■ **Brief**: Every record needs to come back as written, except for the pictures.

=== Records for this task ===

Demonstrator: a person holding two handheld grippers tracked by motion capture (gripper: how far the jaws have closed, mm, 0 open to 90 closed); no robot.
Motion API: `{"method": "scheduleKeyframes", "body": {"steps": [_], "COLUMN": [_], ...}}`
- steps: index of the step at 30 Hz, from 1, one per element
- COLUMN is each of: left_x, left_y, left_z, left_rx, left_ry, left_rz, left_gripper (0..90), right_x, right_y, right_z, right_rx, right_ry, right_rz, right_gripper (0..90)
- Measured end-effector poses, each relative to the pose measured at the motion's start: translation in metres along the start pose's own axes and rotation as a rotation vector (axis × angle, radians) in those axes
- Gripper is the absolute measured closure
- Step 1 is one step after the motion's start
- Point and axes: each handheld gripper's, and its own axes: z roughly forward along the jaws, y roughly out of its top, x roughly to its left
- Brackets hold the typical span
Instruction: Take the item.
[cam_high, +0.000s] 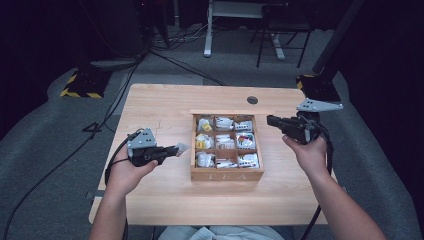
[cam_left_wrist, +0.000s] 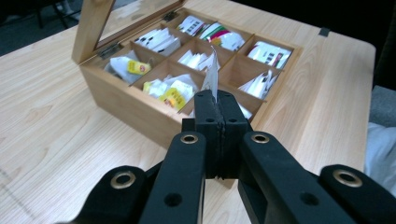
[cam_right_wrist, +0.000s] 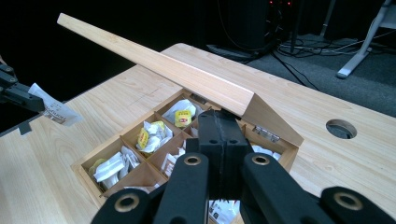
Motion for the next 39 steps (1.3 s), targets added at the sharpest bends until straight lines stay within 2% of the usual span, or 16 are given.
{"method": "scheduleKeyframes", "body": {"steps": [6, 11, 16, 24, 33, 39], "left_x": [0.011, 0.018, 0.023, 0.029, 0.04, 0.049], "left_y": [-0.011, -0.019, -0.025, -0.032, -0.044, -0.054], "left_z": [-0.004, -0.009, -0.012, -0.012, -0.005, -0.001], "left_rx": [0.014, 0.013, 0.052, 0.074, 0.077, 0.068], "left_ry": [0.034, 0.064, 0.128, 0.159, 0.158, 0.168], "left_rz": [-0.012, -0.041, -0.039, -0.04, -0.08, -0.09], "left_gripper": [89.4, 89.4, 89.4, 89.3, 89.3, 89.0], "right_x": [0.0, 0.0, 0.0, 0.0, 0.0, 0.0], "right_y": [0.0, 0.0, 0.0, 0.0, 0.0, 0.0], "right_z": [0.0, 0.0, 0.0, 0.0, 0.0, 0.0], "right_rx": [0.001, 0.0, -0.001, -0.001, 0.0, -0.001], "right_ry": [0.002, 0.001, 0.003, 0.005, 0.005, 0.006], "right_rz": [0.0, 0.001, 0.001, 0.003, 0.004, 0.004], "right_gripper": [90.0, 90.0, 90.0, 90.0, 89.9, 90.0]}}
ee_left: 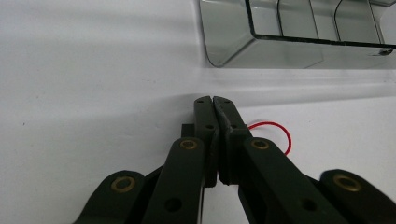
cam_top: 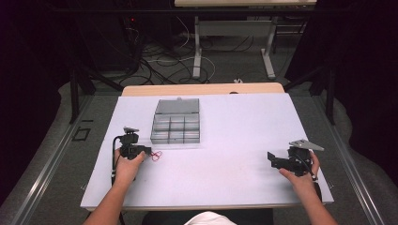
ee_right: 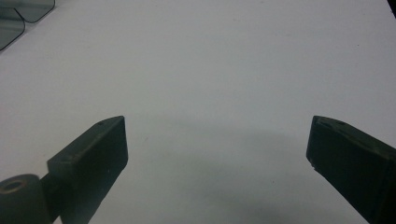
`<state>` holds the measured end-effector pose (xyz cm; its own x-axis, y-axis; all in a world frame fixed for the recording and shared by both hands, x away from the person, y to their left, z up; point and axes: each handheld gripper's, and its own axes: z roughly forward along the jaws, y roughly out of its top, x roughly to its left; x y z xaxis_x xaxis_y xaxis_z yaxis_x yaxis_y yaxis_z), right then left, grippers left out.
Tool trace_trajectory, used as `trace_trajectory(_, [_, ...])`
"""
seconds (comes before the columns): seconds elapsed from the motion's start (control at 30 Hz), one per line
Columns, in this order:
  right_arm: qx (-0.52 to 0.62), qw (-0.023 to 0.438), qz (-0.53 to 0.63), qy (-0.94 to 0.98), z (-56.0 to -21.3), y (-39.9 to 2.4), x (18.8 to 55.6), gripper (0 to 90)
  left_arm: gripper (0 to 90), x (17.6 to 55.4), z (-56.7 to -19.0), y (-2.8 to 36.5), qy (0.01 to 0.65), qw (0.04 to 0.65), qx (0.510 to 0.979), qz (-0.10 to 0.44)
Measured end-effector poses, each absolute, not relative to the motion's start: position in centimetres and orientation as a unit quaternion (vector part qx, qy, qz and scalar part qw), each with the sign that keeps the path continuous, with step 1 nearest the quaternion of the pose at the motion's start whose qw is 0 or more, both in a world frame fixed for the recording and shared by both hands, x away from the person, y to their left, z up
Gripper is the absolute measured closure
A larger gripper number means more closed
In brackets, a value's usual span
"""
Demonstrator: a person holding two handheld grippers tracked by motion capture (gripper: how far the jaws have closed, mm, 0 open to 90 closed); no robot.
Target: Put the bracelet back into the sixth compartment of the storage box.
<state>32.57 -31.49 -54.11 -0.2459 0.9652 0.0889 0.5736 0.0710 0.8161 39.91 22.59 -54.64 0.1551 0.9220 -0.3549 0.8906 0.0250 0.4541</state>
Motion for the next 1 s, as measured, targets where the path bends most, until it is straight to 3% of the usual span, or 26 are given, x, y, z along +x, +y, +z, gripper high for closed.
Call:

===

■ **Solution to this task**:
Demonstrator: a person holding two handheld grippers tracked by motion capture (gripper: how far the jaws have closed, mm, 0 open to 90 closed); no robot.
Motion API: `{"method": "scheduleKeyframes", "body": {"steps": [_], "COLUMN": [_], ...}}`
- steps: index of the step at 30 Hz, from 1, one per element
- COLUMN is each of: left_x, left_y, left_z, left_rx, left_ry, left_rz, left_gripper (0..90), right_x, right_y, right_z, right_rx, right_ry, right_rz, right_gripper (0..90)
- Measured end-effector poses, each relative to the pose measured at the motion's start: translation in metres along the start pose's own axes and rotation as a rotation vector (axis × angle, radians) in those axes
- Gripper is the absolute measured closure
- Step 1 is one step after the motion's start
- Point and axes: each handheld gripper's, and its own axes: z roughly forward along the jaws, y roughly out of its top, x roughly to its left
- Brackets hold the typical span
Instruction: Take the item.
[cam_high, +0.000s] 
[cam_left_wrist, +0.000s] 
[cam_right_wrist, +0.000s] 
Motion for the next 39 steps (1.3 s), targets added at the sharpest bends until straight lines stay within 2% of the usual span, or 16 are given.
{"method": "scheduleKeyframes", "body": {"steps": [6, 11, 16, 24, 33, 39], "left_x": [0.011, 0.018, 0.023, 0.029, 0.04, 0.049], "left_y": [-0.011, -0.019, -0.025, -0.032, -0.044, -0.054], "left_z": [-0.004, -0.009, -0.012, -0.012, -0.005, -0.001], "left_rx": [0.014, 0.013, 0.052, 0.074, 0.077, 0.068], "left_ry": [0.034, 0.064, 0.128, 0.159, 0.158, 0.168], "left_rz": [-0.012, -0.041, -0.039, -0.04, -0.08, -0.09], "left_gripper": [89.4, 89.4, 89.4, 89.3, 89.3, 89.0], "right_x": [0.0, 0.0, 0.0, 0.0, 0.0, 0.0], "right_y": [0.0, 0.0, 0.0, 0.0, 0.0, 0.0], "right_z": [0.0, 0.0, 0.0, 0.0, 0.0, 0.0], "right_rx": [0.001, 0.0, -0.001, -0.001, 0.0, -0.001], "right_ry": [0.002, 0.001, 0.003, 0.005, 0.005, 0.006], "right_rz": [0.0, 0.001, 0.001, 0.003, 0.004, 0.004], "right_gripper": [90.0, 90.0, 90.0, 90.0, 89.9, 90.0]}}
ee_left: 
cam_top: 
ee_right: 
`<state>` holds the measured end-effector pose (xyz cm; its own x-axis, y-axis; all in a world frame fixed for the recording and shared by both hands, x away from the person, y to their left, z up; point and axes: each handheld gripper's, and its own axes: z roughly forward along the jaws, y roughly out of its top, x roughly to its left; x y z xaxis_x xaxis_y xaxis_z yaxis_x yaxis_y yaxis_z), right then left, grippers left out.
Tool trace_trajectory, used as `trace_trajectory(_, [_, ...])`
"""
seconds (comes before the columns): seconds elapsed from the motion's start (control at 30 Hz), one per line
Columns, in this order:
  right_arm: qx (-0.52 to 0.62), qw (-0.023 to 0.438), qz (-0.53 to 0.63), qy (-0.94 to 0.98), z (-56.0 to -21.3), y (-39.9 to 2.4), x (18.8 to 55.6), gripper (0 to 90)
  left_arm: gripper (0 to 90), x (17.6 to 55.4), z (-56.7 to -19.0), y (-2.8 to 36.5), qy (0.01 to 0.65), qw (0.04 to 0.65), qx (0.510 to 0.979), qz (-0.10 to 0.44)
Measured end-effector poses, each absolute, not relative to the motion's start: position in centimetres and orientation as a unit quaternion (vector part qx, qy, qz and scalar part qw), each with the sign that keeps the path continuous, with step 1 nearest the quaternion of the pose at the motion's start whose qw is 0 or more, both in a world frame fixed for the recording and shared by both hands, x away from the person, y to their left, z up
Gripper is the absolute measured closure
A larger gripper number means more closed
In brackets, a value's usual span
"""
Demonstrator: a person holding two handheld grippers tracked by motion capture (gripper: how far the jaws have closed, mm, 0 open to 90 closed); no robot.
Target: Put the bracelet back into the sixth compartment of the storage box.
<state>32.57 -31.49 -54.11 -0.2459 0.9652 0.0889 0.5736 0.0710 0.8161 39.91 22.59 -54.64 0.1551 0.9220 -0.3549 0.8906 0.0250 0.4541</state>
Motion for the next 1 s, as measured, targets where the path bends most, until it is straight to 3% of the usual span, or 26 are given, x, y, z along +x, +y, +z, gripper high for closed.
Call:

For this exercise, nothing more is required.